The parallels between financial professionals and health care professionals are obvious. Some financial professionals deal with people with acute or chronic illnesses. Facing bankruptcy, mortgage foreclosure, or mounds of debt, there are those who can deal with your acute financial illness. It is not so attractive for professionals since broke people don't generally have deep pockets. Better deal with the financially healthy and try to convince them you can make them even healthier.

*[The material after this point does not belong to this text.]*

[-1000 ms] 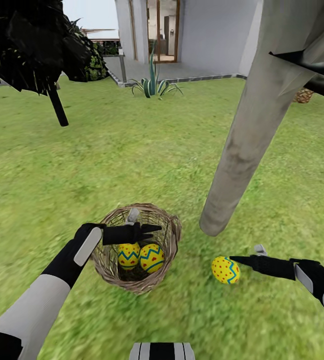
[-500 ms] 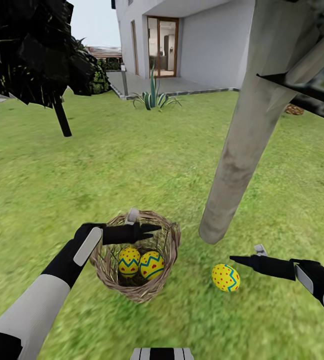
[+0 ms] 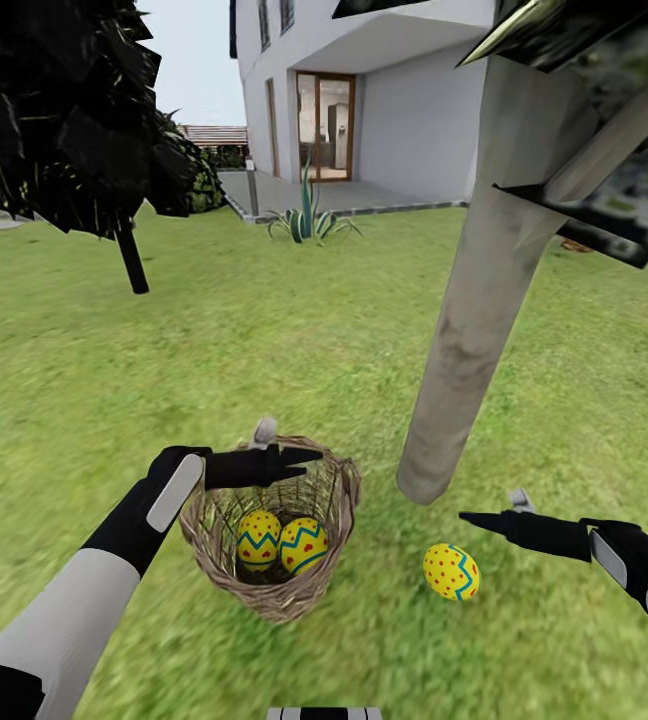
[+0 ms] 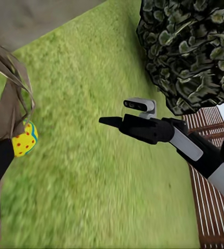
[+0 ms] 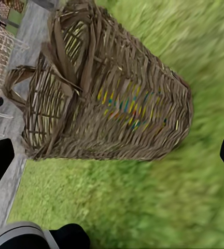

In healthcare we have more financial incentives through the insurance system prompting us to want to deal with those who are acutely sick. However, we also have a host of incentives to deliver care to people who are essentially well with the promise that we might prevent something bad from happening in the future. People and their insurers pay the health care delivery system huge sums of money to provide forms of care which likely do not provide any value to the vast majority of the recipients. Just think of the NNT concept. We acknowledge that we might treat thousands or tens of thousands of patients so a handful might benefit. We do cancer screenings, treat lipid abnormalities, and routine check ups on people whose only obvious pathology is that they are worrying about the future. We have a vast array of possibly predictive tests which for the most part we don't understand and a willing public who haven't a clue as to what value they could be receiving (or not). The typical health care encounter is 95% ritual and perhaps 5% science and we still ridicule funny dressed shamans in the global south.

As it turns out, the cost of health care premiums on an annual basis and the investment management fee on a $1 million portfolio is in the same ball park. Both are a lot of money. Are the services that are purchased by these fees really worth it? I am not sure. They are both trying to buy peace of mind and assure the best outcome so far in the future that we are crazy to believe that anyone or anything can see that far ahead. How do we measure success? You are still here...You are not broke yet. I guess it worked.